Hi Everyone
I have been in the field for over 25 years and been a CISSP for most of that time. I am working with my son who finally took my advice to get into the field. He has been diligently training himself and he plans to get the Entry Certification we offer. My concern is every entry level role he applies for is asking for 3 to 5 years of experience and he can't get past the HR screening.
I am working hard to get him onto one of the companies I have worked for in the past but it is taking time. I thought I would bring this up here because I attended the ISC2 Congress (remotely) from Vegas and one of the driving themes was a shortage of Cyber people. Well I have one with about 12 to 18 months experience who is chomping at the bit to get back into the game and he just can't find a landing spot. He worked for a Crypto Currency Network previously so he has some interesting experience.
How are others dealing with getting their mentees started in our discipline?
Thanks for any advice or help here
Best
Phil Lospalluto
I am interested in finding out the outcome and others advice also. I am new and starting to study for my certification with no experience.
Interesting. Thank you for putting this out there.
I suspect that the Cybersecurity shortage is a bit overexaggerated. I got retrenched at the beginning of the year. With a bachelor's degree in IT (with distinction, the Latin is apparently offensive...) from a reputable university and an SSCP, a few other certifications AND experience as an information security analyst, I have yet to get a job again. I apply for cybersecurity jobs daily. All of the positions require a degree and experience. Occasionally, they will demand a CISSP or CISM.
I have seen entry-level positions that list the CISSP in the job spec, which shows that the recruiters have no idea what that certification means.
Given my experience over the last month, I fail to see how someone with no university degree and only a CC certification will get anywhere in this industry. I have not seen a single job spec asking for any other certification other than CISSP/CISA/CISM. Make no mistake, this is not an attack against (ISC)^2, I think the CC cert is a great idea. The cyber security industry itself just needs to buy in as well for it to work.
Where to from here? As for myself, I'm considering starting again from scratch and going into software development and then pivoting into DevSecOps. Saving up to do the CISSP is also on my list. I love cybersecurity, it is without a doubt my passion in life.
I hope this helps anyone else out there make an informed decision, and manage expectations. Perhaps someone at (ISC)^2 with direct ties to recruiters can make them aware of the fact that the CISSP certification is not something that belongs on an entry-level job spec.
@Anton_Dawson I think that you've done the right thing by being employed in IT, however people unusually move across within their organization, so a lot depends on whether they have spaces to fill, and human factors definitely come into it.
Most IT roles have security functions, so try to do more of those and you can apply outside your current organization for sure. You won't be storming heaven with just an ISC2 CC just yet though, yes, the exam can be free minus the AMFs and the time, however it's a bit of a loss leader at the moment, ISC2 are trying to get uptake and then there might be pull through in hiring, but it doesn't come with endorsed experience so CompTIA Security+ is much more effective there due to it's longevity and knowledge folk have of it in the market - if you search for it worldwide in jobs in linked in you'll get just over a million hits, whilst SSCP will come in at 3-5K. CC will give you 15K but it's a common acronym, so if you go specifically for "Certified in Cybersecurity" your down to hundreds. It will get better once the forlorn hope takes the gates and HR start to know about it, but I don't think it will ever catch up. I did Secruity+ in 2004 and got my first job in Security a year later, I didn't do CISSP till 5-6 years after that. If you can add it then you'll get through more filters at entry level.
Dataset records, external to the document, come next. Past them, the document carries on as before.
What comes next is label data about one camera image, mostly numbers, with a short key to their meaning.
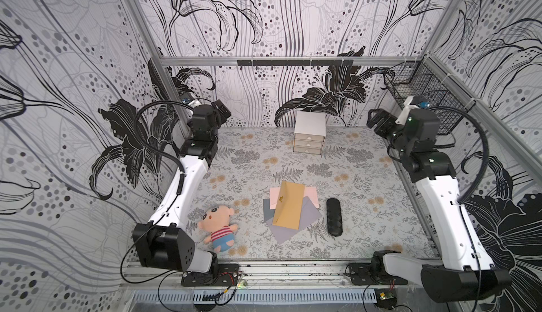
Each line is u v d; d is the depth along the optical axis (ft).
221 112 2.23
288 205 2.94
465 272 1.18
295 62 2.96
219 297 2.29
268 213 2.88
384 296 2.30
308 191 3.07
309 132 3.24
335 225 2.69
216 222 2.62
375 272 2.17
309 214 2.87
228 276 2.39
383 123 1.92
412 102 1.87
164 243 1.31
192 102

Happy to have a chat and see if there's any specific advice I could provide - but if you read enough job adverts, tailor your resume and target what they ask for then you should break in relatively quickly, but do be prepared to move around.
As an aside on those vacant cyber heroes...
With all these well-paying unfilled cybersecurity jobs knocking around it's a good job ISC2 has identified this, is actively telling people and has developed a low-cost certification with a fifty dollar PUPY subscription... 🙂
Wanted: Millions of cybersecurity pros. Rate: Whatever you want | CNN Business
I'm always minded of the 'no, sure, set your own hours, be your own boss, work from home, 3-5 hours a week - you just need a bank account and internet connection...can't really tell you what it is... Okay it's money mule..." by these types of marketing campaigns. It's not that there's an equivalence, but its similar in that there's something generic that seems better than what you have now and then along comes something just in time that helps you to do it and there is a discount.
Joking(half) aside over time CC will improve it's recognition and even get some traction, but it lacks an experience component and there's already something in the market that addresses this need.